* _Exercise objective_
Return every line of the data that contains the string "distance".

* _Provided records_
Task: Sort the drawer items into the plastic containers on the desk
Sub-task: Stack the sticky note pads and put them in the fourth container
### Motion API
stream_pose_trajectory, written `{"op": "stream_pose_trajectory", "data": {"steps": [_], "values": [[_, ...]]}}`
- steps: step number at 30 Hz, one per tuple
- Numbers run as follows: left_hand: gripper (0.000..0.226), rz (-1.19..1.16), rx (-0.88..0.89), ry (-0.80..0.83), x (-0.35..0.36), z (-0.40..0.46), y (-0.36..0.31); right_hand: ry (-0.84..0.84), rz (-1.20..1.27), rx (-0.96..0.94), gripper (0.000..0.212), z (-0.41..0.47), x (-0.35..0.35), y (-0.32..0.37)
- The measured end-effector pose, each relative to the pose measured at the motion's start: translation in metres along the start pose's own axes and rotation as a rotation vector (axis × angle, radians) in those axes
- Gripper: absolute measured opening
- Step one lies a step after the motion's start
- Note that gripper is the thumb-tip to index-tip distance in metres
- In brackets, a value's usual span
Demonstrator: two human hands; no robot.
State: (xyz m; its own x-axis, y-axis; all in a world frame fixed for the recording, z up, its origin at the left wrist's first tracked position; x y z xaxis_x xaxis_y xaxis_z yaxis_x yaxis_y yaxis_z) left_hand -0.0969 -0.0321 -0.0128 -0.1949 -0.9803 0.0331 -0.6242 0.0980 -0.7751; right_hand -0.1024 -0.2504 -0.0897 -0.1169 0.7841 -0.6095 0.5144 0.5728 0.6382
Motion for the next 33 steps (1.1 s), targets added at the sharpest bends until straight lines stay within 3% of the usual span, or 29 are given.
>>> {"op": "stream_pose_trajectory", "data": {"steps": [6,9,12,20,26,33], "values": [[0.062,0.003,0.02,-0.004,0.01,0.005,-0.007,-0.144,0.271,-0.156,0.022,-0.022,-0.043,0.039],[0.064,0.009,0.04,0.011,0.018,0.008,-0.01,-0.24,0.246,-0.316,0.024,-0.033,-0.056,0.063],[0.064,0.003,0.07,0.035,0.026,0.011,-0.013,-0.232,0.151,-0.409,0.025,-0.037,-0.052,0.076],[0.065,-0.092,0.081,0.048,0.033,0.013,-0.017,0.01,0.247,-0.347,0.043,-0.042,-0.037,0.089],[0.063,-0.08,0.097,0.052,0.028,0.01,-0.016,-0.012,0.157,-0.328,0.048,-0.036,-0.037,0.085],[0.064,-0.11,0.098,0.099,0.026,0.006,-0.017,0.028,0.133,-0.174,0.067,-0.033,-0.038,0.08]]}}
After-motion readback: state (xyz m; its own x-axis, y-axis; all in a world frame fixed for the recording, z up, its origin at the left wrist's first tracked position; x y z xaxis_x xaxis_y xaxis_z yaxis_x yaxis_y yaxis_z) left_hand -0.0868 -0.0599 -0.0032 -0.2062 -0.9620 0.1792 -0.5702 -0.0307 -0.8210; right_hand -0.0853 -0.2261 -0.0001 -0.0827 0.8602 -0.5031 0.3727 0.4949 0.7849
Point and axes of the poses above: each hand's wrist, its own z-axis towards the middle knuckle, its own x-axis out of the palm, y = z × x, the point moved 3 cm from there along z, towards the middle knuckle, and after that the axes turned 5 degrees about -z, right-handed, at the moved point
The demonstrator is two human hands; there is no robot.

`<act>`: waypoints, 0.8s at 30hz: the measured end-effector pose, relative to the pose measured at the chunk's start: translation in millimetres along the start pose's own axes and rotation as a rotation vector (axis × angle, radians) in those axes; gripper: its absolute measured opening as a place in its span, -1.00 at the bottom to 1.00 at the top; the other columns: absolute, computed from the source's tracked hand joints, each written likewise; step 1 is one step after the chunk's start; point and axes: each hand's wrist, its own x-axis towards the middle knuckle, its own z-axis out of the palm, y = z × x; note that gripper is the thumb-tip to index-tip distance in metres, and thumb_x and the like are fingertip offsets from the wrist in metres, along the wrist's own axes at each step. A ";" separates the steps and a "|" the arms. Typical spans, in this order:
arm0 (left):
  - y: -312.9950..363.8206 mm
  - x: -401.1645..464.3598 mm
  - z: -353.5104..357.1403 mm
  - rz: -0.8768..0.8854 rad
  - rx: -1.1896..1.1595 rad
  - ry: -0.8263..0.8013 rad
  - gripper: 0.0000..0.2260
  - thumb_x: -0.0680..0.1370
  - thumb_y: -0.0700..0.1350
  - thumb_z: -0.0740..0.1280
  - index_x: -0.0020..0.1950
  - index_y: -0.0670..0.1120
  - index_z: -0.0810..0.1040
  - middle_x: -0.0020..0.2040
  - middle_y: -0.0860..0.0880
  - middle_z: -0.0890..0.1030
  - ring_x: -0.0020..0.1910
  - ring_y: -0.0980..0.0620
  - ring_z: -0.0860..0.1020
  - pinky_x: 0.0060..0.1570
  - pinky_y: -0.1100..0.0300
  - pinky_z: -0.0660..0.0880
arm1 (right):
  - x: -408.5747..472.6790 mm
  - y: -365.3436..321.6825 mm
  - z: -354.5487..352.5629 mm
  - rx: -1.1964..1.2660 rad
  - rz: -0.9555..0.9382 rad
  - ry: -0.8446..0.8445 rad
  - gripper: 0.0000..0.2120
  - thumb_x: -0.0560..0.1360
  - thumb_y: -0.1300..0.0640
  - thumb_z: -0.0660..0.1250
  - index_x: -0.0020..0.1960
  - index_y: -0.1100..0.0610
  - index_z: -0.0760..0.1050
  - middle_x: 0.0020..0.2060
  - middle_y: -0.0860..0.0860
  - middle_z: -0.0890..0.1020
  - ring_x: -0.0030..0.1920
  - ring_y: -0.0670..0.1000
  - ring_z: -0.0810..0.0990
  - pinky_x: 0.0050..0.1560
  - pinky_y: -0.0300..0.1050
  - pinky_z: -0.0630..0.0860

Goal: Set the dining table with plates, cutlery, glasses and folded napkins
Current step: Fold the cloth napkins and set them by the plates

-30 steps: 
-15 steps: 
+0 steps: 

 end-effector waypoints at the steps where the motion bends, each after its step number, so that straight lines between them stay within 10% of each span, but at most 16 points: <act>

* _Answer below_
- Note that gripper is the thumb-tip to index-tip distance in metres
`<act>`: waypoints, 0.8s at 30hz: the measured end-effector pose, relative to the pose measured at the chunk's start: translation in millimetres along the start pose's own axes and rotation as a rotation vector (axis × angle, radians) in those axes; gripper: its absolute measured opening as a place in its span, -1.00 at the bottom to 1.00 at the top; the other columns: absolute, computed from the source's tracked hand joints, each written likewise; step 1 is one step after the chunk's start; point and axes: each hand's wrist, its own x-axis towards the middle knuckle, its own z-axis out of the palm, y = z × x; note that gripper is the thumb-tip to index-tip distance in metres, and thumb_x and the like are fingertip offsets from the wrist in metres, along the wrist's own axes at each step. A ";" separates the steps and a "|" the arms. Typical spans, in this order:

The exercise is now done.